The Implicit Bias of Gradient Accumulation in RLHF
Motivation
A simplified GRPO objective without the KL regularization term and clipping term is given by: \[ J_{\mathrm{GRPO}}(\theta) = \mathbb{E}_{q, \{o_i\}_{i=1}^G \sim \pi_{\theta_{\mathrm{old}}}} \left[ \frac{1}{G} \sum_{i=1}^G \frac{1}{|o_i|} \sum_{t=1}^{|o_i|} \left( \frac{\pi_\theta(o_{i, t}\mid q, o_{i, < t})}{\pi_{\theta_{\mathrm{old}}}(o_{i, t}\mid q, o_{i, < t})} \,\hat A_{i} \right) \right] \]
The gradient of the simplified GRPO objective is given by: \[ \nabla_{\theta} J_{\mathrm{GRPO}}(\theta) = \mathbb{E}_{q, \{o_i\}_{i=1}^G \sim \pi_{\theta_{\mathrm{old}}}} \left[ \frac{1}{G} \sum_{i=1}^G \frac{1}{|o_i|} \sum_{t=1}^{|o_i|} \hat A_{i} \nabla_{\theta} \log \pi_\theta(o_{i, t}\mid q, o_{i,< t}) \right] \]
The advantage of a trajectory, \(\hat A_{i} := \frac{r_i - \operatorname{mean}(r)}{\operatorname{std}(r)}\), is how much "better" it achieved compared to a batch's average.
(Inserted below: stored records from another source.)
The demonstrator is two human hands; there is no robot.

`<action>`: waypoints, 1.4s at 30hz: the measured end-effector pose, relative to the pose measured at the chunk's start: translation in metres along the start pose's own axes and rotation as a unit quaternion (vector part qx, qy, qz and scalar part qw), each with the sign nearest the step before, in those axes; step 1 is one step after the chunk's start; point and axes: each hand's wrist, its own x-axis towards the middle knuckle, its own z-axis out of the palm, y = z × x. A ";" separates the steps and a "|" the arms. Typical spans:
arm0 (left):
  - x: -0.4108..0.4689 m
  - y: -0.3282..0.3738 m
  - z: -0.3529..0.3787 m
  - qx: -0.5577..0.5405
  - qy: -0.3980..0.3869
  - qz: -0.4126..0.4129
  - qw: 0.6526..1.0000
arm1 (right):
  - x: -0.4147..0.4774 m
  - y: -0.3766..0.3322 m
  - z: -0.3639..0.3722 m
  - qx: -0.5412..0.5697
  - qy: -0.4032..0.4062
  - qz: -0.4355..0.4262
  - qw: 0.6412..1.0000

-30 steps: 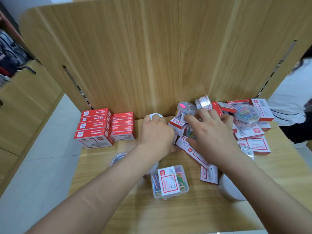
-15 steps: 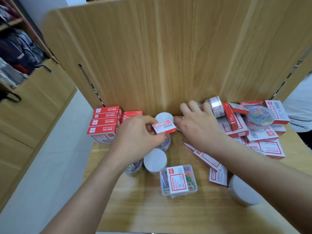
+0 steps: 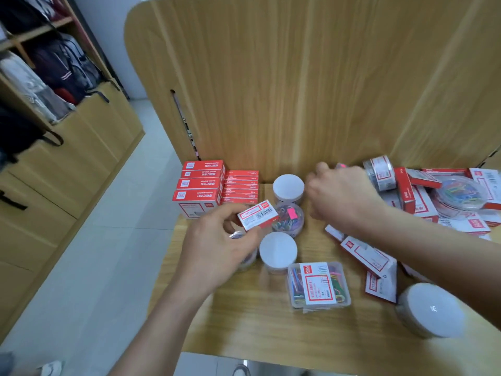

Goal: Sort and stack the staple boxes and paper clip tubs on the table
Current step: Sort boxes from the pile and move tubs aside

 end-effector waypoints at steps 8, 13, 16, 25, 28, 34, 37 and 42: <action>-0.017 -0.044 -0.027 -0.076 0.030 -0.056 0.995 | -0.017 0.031 -0.038 0.544 0.058 0.146 0.824; -0.022 -0.071 -0.044 -0.021 0.035 -0.079 0.996 | -0.047 -0.005 -0.070 0.652 0.059 0.089 0.751; -0.021 -0.093 -0.046 0.072 0.007 -0.072 0.995 | -0.060 -0.058 -0.072 0.544 0.136 0.039 0.827; -0.043 -0.114 -0.063 0.068 -0.078 0.105 0.989 | -0.086 -0.175 0.003 0.317 0.222 -0.017 0.922; -0.051 -0.118 -0.062 0.092 -0.141 0.191 0.967 | -0.095 -0.182 0.013 0.311 0.238 -0.059 0.918; -0.043 -0.121 -0.053 0.126 -0.141 0.251 0.949 | -0.103 -0.184 0.020 0.393 0.191 -0.024 0.899; -0.039 -0.117 -0.049 0.102 -0.146 0.254 0.950 | -0.109 -0.178 0.021 0.446 0.165 -0.027 0.879; -0.038 -0.114 -0.054 -0.002 -0.125 0.181 0.975 | -0.116 -0.173 0.014 0.523 0.195 0.031 0.829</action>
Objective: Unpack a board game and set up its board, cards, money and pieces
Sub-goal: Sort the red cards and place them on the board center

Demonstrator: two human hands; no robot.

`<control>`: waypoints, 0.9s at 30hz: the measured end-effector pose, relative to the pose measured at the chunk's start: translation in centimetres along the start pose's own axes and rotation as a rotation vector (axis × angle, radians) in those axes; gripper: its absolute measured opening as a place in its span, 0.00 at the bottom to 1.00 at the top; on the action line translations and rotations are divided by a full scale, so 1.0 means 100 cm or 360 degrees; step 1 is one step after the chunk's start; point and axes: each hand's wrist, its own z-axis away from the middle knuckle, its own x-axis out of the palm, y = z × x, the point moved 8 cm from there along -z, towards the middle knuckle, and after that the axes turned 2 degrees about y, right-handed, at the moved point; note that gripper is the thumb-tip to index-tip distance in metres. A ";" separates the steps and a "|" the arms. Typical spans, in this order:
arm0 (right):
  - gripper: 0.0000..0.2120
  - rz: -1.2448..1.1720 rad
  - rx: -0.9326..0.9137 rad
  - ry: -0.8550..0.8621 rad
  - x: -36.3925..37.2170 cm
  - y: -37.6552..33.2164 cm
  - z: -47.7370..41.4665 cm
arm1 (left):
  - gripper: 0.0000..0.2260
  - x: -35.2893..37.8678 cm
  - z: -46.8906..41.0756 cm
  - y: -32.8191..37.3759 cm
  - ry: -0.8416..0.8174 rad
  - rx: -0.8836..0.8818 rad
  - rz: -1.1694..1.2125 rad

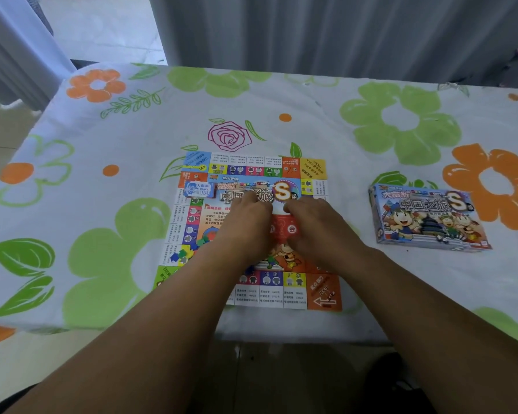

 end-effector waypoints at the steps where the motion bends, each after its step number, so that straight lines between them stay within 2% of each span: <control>1: 0.19 -0.0009 -0.0003 0.0013 0.000 0.001 0.000 | 0.16 0.000 0.000 0.001 0.0008 0.0012 -0.0004; 5: 0.22 -0.0032 -0.0014 -0.0002 0.002 0.007 -0.002 | 0.15 -0.001 0.000 0.004 0.0016 0.0024 -0.0017; 9: 0.26 -0.0089 0.0012 -0.0002 0.001 0.014 -0.002 | 0.20 -0.003 0.002 0.007 0.0011 0.0044 -0.0013; 16: 0.12 -0.0116 -0.0021 0.0058 -0.003 0.010 -0.001 | 0.20 -0.009 0.002 0.009 0.0070 0.0042 0.0016; 20: 0.11 -0.0099 -0.0029 0.0077 -0.005 0.007 0.000 | 0.12 -0.007 0.001 0.007 0.0100 0.0043 -0.0008; 27: 0.11 -0.0096 -0.0050 0.0048 -0.003 0.006 0.001 | 0.10 -0.009 0.001 0.008 0.0109 0.0035 -0.0003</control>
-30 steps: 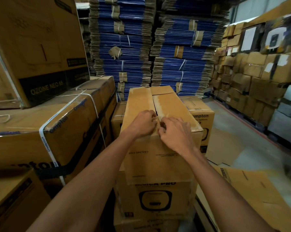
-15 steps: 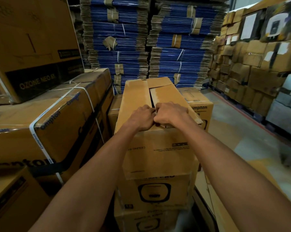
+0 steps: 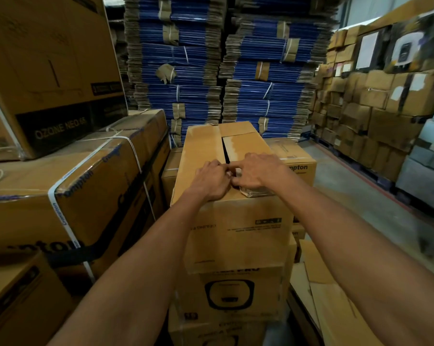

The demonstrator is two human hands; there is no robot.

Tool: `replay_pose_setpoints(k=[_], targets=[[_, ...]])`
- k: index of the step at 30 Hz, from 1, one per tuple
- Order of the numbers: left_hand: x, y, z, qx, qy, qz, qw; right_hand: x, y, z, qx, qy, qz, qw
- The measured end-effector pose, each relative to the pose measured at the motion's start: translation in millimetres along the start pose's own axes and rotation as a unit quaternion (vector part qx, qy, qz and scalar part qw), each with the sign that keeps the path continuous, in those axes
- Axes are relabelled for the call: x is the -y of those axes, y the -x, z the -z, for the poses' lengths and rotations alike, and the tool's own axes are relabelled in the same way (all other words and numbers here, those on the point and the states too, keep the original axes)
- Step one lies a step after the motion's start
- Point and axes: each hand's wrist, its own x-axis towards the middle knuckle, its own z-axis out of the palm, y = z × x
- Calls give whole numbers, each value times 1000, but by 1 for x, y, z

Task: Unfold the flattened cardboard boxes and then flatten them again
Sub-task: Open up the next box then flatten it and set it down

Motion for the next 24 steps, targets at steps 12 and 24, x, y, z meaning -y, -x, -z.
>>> replay_pose_setpoints(k=[12,24], targets=[[-3,-6,5,76,-12,13,997,-2,-3,39,-51,-11,-13,999],[-46,-36,20,145,83,34,985,-11,1,53,-67,0,-4,998]])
Importantly, the aggregated gradient of the objective can be decomposed into some "gradient descent" terms on good trajectories and "gradient ascent" terms on bad ones. This blog explores the consequences of viewing RL as composite updates between different loss functions.
The seminal work by Smith et al. (2021) shows that the implicit bias of mini-batch gradient descent is a second-order term that promotes gradient alignment between batches. We can extend this result to the case of interleaving loss functions.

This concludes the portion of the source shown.